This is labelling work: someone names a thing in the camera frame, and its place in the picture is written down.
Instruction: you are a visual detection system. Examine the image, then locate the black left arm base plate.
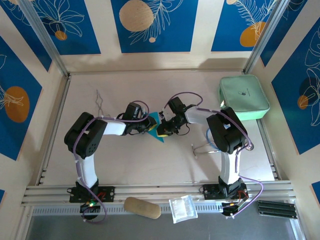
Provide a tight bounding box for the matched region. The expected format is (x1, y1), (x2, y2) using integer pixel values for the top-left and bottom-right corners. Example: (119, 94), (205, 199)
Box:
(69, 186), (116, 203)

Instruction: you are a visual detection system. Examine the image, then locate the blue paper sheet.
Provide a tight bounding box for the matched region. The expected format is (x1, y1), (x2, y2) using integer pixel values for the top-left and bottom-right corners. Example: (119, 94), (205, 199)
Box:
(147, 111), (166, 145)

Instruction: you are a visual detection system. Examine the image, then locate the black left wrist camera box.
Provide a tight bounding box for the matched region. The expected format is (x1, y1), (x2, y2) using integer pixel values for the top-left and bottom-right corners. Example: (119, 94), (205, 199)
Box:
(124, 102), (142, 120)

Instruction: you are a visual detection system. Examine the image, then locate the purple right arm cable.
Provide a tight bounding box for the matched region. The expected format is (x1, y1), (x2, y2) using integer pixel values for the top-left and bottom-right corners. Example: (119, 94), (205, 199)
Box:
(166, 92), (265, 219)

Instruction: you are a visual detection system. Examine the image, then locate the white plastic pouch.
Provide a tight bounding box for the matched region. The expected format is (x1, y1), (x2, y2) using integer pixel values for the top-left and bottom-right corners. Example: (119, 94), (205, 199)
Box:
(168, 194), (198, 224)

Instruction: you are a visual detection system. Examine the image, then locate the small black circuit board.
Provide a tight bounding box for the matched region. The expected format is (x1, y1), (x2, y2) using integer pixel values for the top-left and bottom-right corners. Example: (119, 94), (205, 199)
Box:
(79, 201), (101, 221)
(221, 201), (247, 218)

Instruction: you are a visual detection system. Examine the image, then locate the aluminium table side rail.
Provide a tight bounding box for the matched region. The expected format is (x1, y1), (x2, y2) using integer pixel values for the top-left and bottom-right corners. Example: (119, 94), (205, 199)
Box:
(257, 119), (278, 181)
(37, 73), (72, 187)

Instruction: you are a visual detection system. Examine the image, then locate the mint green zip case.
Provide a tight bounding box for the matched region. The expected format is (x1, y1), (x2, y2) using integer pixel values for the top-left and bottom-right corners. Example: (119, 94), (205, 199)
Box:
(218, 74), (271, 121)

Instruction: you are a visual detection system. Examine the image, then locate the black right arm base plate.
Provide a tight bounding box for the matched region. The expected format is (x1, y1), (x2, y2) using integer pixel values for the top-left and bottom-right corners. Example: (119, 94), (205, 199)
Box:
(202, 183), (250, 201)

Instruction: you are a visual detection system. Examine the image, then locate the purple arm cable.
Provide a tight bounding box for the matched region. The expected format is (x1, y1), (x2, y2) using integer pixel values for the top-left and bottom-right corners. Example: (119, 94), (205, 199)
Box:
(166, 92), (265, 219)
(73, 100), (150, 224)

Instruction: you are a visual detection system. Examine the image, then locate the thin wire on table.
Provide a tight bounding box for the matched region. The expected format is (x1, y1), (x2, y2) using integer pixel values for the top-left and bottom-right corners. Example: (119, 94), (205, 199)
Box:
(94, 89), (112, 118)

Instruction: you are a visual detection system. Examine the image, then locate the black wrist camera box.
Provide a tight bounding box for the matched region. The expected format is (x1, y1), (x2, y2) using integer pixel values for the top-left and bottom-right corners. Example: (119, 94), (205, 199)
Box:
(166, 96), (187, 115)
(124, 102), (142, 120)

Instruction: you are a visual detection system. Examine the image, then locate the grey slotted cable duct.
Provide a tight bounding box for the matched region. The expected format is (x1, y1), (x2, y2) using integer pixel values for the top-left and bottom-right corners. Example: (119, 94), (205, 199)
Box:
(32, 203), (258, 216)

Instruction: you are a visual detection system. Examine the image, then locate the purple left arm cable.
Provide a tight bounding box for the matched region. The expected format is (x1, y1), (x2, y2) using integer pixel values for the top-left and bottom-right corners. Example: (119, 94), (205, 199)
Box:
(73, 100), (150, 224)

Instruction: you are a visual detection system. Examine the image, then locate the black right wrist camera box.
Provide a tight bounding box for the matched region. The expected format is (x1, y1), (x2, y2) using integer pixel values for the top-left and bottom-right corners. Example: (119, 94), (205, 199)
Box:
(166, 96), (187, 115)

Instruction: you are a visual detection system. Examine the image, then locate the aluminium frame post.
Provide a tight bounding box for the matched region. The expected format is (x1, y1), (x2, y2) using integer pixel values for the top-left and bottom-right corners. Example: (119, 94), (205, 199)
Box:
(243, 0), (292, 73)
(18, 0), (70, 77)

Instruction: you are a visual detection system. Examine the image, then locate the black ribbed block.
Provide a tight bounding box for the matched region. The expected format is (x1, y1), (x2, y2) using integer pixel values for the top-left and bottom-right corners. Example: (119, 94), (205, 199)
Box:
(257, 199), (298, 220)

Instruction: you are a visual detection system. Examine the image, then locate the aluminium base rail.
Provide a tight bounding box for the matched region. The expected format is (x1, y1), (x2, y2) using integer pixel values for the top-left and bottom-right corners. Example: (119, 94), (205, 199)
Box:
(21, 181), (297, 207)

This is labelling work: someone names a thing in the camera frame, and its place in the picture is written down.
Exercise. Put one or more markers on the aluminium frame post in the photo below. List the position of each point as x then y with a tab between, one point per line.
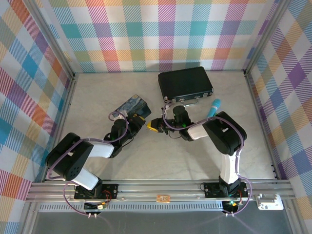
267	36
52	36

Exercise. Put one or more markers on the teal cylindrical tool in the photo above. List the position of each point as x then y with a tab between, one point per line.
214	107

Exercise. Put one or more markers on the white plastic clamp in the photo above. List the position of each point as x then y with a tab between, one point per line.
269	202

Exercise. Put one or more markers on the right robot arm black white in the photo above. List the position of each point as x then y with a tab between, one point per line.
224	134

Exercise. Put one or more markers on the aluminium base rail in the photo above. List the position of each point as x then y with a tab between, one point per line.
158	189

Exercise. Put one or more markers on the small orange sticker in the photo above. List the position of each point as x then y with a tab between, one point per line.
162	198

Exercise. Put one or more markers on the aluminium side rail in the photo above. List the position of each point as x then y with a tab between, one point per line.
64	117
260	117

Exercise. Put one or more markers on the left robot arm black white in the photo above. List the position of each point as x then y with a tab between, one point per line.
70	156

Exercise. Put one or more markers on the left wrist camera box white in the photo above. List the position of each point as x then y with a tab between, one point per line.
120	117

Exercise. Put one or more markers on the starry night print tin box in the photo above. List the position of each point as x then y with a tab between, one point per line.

▶ _Exercise instructions_
Write out each line of the data exactly; the images should be left out.

▶ _Solution below_
This is labelling work: someone names a thing in the camera frame, and its place in the picture is written down.
Instruction: you are a visual detection system. Examine the image, then locate the black left arm base plate.
Provide a tight bounding box for the matched region. The expected format is (x1, y1), (x2, y2) using integer pixel values for the top-left and bottom-right corners. Example: (119, 94), (205, 199)
Box:
(69, 186), (116, 203)

Instruction: you are a visual detection system. Examine the image, then locate the blue paper sheet.
Provide a tight bounding box for the matched region. The expected format is (x1, y1), (x2, y2) using integer pixel values for the top-left and bottom-right corners. Example: (119, 94), (205, 199)
Box:
(147, 111), (166, 145)

Instruction: you are a visual detection system. Examine the image, then locate the black left wrist camera box.
Provide a tight bounding box for the matched region. The expected format is (x1, y1), (x2, y2) using integer pixel values for the top-left and bottom-right corners. Example: (119, 94), (205, 199)
Box:
(124, 102), (142, 120)

Instruction: you are a visual detection system. Examine the image, then locate the purple right arm cable.
Provide a tight bounding box for the matched region. The expected format is (x1, y1), (x2, y2) using integer pixel values for the top-left and bottom-right corners. Example: (119, 94), (205, 199)
Box:
(166, 92), (265, 219)

Instruction: you are a visual detection system. Examine the image, then locate the white plastic pouch.
Provide a tight bounding box for the matched region. The expected format is (x1, y1), (x2, y2) using integer pixel values for the top-left and bottom-right corners. Example: (119, 94), (205, 199)
Box:
(168, 194), (198, 224)

Instruction: you are a visual detection system. Examine the image, then locate the small black circuit board.
Provide a tight bounding box for the matched region. The expected format is (x1, y1), (x2, y2) using integer pixel values for the top-left and bottom-right corners. Example: (119, 94), (205, 199)
Box:
(79, 201), (101, 221)
(221, 201), (247, 218)

Instruction: you are a visual detection system. Examine the image, then locate the aluminium table side rail.
Provide a tight bounding box for the matched region. The expected format is (x1, y1), (x2, y2) using integer pixel values for the top-left and bottom-right corners. Example: (119, 94), (205, 199)
Box:
(257, 119), (278, 181)
(37, 73), (72, 187)

Instruction: you are a visual detection system. Examine the image, then locate the mint green zip case.
Provide a tight bounding box for the matched region. The expected format is (x1, y1), (x2, y2) using integer pixel values for the top-left and bottom-right corners. Example: (119, 94), (205, 199)
Box:
(218, 74), (271, 121)

Instruction: you are a visual detection system. Examine the image, then locate the black right arm base plate.
Provide a tight bounding box for the matched region. The expected format is (x1, y1), (x2, y2) using integer pixel values for the top-left and bottom-right corners. Example: (119, 94), (205, 199)
Box:
(202, 183), (250, 201)

Instruction: you are a visual detection system. Examine the image, then locate the purple arm cable.
Provide a tight bounding box for the matched region. The expected format is (x1, y1), (x2, y2) using integer pixel values for the top-left and bottom-right corners. Example: (119, 94), (205, 199)
Box:
(166, 92), (265, 219)
(73, 100), (150, 224)

Instruction: you are a visual detection system. Examine the image, then locate the thin wire on table.
Provide a tight bounding box for the matched region. The expected format is (x1, y1), (x2, y2) using integer pixel values for the top-left and bottom-right corners. Example: (119, 94), (205, 199)
Box:
(94, 89), (112, 118)

Instruction: you are a visual detection system. Examine the image, then locate the black wrist camera box.
Provide a tight bounding box for the matched region. The expected format is (x1, y1), (x2, y2) using integer pixel values for the top-left and bottom-right corners. Example: (119, 94), (205, 199)
Box:
(166, 96), (187, 115)
(124, 102), (142, 120)

Instruction: you are a visual detection system. Examine the image, then locate the grey slotted cable duct.
Provide a tight bounding box for the matched region. The expected format is (x1, y1), (x2, y2) using integer pixel values for the top-left and bottom-right corners. Example: (119, 94), (205, 199)
Box:
(32, 203), (258, 216)

Instruction: you are a visual detection system. Examine the image, then locate the purple left arm cable.
Provide a tight bounding box for the matched region. The expected format is (x1, y1), (x2, y2) using integer pixel values for the top-left and bottom-right corners. Example: (119, 94), (205, 199)
Box:
(73, 100), (150, 224)

Instruction: you are a visual detection system. Examine the image, then locate the black right wrist camera box.
Provide a tight bounding box for the matched region. The expected format is (x1, y1), (x2, y2) using integer pixel values for the top-left and bottom-right corners. Example: (119, 94), (205, 199)
Box:
(166, 96), (187, 115)

Instruction: you are a visual detection system. Examine the image, then locate the aluminium frame post.
Provide a tight bounding box for the matched region. The expected format is (x1, y1), (x2, y2) using integer pixel values for the top-left and bottom-right corners. Example: (119, 94), (205, 199)
Box:
(243, 0), (292, 73)
(18, 0), (70, 77)

Instruction: you are a visual detection system. Examine the image, then locate the black ribbed block.
Provide a tight bounding box for the matched region. The expected format is (x1, y1), (x2, y2) using integer pixel values for the top-left and bottom-right corners. Example: (119, 94), (205, 199)
Box:
(257, 199), (298, 220)

Instruction: you are a visual detection system. Examine the image, then locate the aluminium base rail.
Provide a tight bounding box for the matched region. The expected format is (x1, y1), (x2, y2) using integer pixel values for the top-left and bottom-right corners. Example: (119, 94), (205, 199)
Box:
(21, 181), (297, 207)

This is labelling work: someone names a thing in the camera frame, and its place in the picture is written down.
Exercise. Put one or more markers on the aluminium frame post in the photo below. List the position of each point as x then y with a tab between, one point per line.
267	36
52	36

Exercise. Put one or more markers on the teal cylindrical tool in the photo above. List the position of each point as x then y with a tab between, one point per line.
214	107

Exercise. Put one or more markers on the white plastic clamp in the photo above. List the position of each point as x then y with a tab between, one point per line.
269	202

Exercise. Put one or more markers on the right robot arm black white in the photo above. List the position of each point as x then y with a tab between, one point per line.
224	134

Exercise. Put one or more markers on the aluminium base rail in the photo above. List the position of each point as x then y with a tab between, one point per line.
158	189

Exercise. Put one or more markers on the small orange sticker in the photo above. List the position of each point as x then y with a tab between, one point per line.
162	198

Exercise. Put one or more markers on the aluminium side rail in the photo above. List the position of each point as x then y with a tab between, one point per line.
64	117
260	117

Exercise. Put one or more markers on the left robot arm black white in the photo above. List the position of each point as x then y with a tab between, one point per line.
70	156

Exercise. Put one or more markers on the left wrist camera box white in the photo above. List the position of each point as x then y with a tab between, one point per line.
120	117

Exercise. Put one or more markers on the starry night print tin box in the photo above. List the position of each point as x then y with a tab between, one point per line.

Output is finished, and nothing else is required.